If you decide not to go for a discovery platform then it’s worth seeing what other marketing tools the platforms offer. Do they have Facebook integrations? URL tracking? Google Analytics or MailChimp integrations? All these things can ensure you can get bang for your marketing buck!
Best options based on discovery platforms: Eventbrite, Universe, Billetto
See our specific blog post on discovery platforms here.
Finally, a bit of a left field consideration, but something we see more and more event organisers caring about and something more and more ticketing platforms are talking about: Values!
Many events are run by charities, are fundraisers, are trying to be environmentally friendly, or are supporting independent businesses – so the logic goes – you want to find a ticketing platform with a similar outlook on the world.
Whilst this is a fairly new trend, here are a few things you may want to consider:
- Listed on the stock market or independent: The likes of Eventbrite and Universe (which is owned by TicketMaster, which is itself owned by Live Nation) are mammoths of the ticketing world and are now both listed on the NYSE. This might not fit with the vibe of your independent music night.

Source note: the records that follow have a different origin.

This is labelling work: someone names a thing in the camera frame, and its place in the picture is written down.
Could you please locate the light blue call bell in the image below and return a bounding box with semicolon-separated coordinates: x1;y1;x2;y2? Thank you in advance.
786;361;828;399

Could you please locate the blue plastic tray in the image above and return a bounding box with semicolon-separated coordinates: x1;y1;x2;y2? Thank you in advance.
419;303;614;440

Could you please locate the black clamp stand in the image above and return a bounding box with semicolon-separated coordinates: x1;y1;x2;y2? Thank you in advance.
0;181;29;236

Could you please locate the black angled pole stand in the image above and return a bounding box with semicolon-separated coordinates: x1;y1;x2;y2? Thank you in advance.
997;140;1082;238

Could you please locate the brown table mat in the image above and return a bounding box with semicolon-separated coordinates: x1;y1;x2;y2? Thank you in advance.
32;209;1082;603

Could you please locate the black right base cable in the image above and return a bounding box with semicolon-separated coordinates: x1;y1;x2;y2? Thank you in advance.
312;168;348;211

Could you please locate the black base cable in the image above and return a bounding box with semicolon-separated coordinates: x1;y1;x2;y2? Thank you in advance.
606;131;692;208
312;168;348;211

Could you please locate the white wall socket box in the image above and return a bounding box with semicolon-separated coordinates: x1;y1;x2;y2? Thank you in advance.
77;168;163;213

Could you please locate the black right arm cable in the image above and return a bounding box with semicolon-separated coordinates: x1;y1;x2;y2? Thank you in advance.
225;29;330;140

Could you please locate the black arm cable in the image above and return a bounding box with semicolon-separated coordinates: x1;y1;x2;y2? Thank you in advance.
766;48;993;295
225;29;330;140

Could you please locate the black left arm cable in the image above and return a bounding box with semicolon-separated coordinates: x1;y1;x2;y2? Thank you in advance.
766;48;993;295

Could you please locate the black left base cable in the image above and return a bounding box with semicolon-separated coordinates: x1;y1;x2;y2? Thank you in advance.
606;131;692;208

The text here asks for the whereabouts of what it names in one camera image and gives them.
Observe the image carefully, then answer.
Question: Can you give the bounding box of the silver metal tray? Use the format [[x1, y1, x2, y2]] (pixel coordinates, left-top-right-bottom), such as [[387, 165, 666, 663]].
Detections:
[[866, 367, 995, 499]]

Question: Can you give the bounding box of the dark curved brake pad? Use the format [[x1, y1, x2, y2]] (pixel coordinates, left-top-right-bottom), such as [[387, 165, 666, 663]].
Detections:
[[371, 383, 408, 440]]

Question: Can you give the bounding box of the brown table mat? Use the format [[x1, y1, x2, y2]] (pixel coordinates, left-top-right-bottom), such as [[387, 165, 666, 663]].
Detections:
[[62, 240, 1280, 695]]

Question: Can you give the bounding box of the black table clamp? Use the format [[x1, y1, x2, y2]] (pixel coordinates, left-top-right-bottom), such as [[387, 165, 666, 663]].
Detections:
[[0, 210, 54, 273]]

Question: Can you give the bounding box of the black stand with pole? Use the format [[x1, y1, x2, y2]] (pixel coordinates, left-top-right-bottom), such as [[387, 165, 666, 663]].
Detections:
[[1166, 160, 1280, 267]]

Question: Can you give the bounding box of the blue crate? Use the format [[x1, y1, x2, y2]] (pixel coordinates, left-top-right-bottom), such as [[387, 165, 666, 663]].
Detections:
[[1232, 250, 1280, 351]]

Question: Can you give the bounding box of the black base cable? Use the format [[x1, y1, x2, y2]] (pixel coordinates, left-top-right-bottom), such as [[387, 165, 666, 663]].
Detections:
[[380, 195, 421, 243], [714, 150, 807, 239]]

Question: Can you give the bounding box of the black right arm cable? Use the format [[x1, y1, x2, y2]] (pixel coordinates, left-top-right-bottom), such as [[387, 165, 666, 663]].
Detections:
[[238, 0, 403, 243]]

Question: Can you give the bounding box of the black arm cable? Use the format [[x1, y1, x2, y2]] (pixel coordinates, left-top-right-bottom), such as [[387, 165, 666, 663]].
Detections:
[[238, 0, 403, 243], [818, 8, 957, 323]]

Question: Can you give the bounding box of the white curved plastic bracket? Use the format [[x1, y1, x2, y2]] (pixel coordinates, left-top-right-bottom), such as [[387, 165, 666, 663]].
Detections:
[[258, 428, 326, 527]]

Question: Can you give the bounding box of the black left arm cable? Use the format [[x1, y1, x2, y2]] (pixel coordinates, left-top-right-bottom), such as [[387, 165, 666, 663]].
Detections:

- Environmental credentials: the trend for responsible business is on the rise – companies like Brown Paper Tickets have been banging this drum from the very start
- Support of charity and good causes: a number of ticketing platforms offer generous discounts to charities, some like Ticket Tailor go further and annually give a portion of their revenue to good causes
So while this may not apply to everyone we know that some of you out there will see this as an important piece of the puzzle.
Now it’s down to you…
We hope this article and The Event Broker tool is a helpful way in you finding the best alternative ticketing platform. It’s a complicated decision and a big one for many event organisers so take the time you need to find the best one for your event!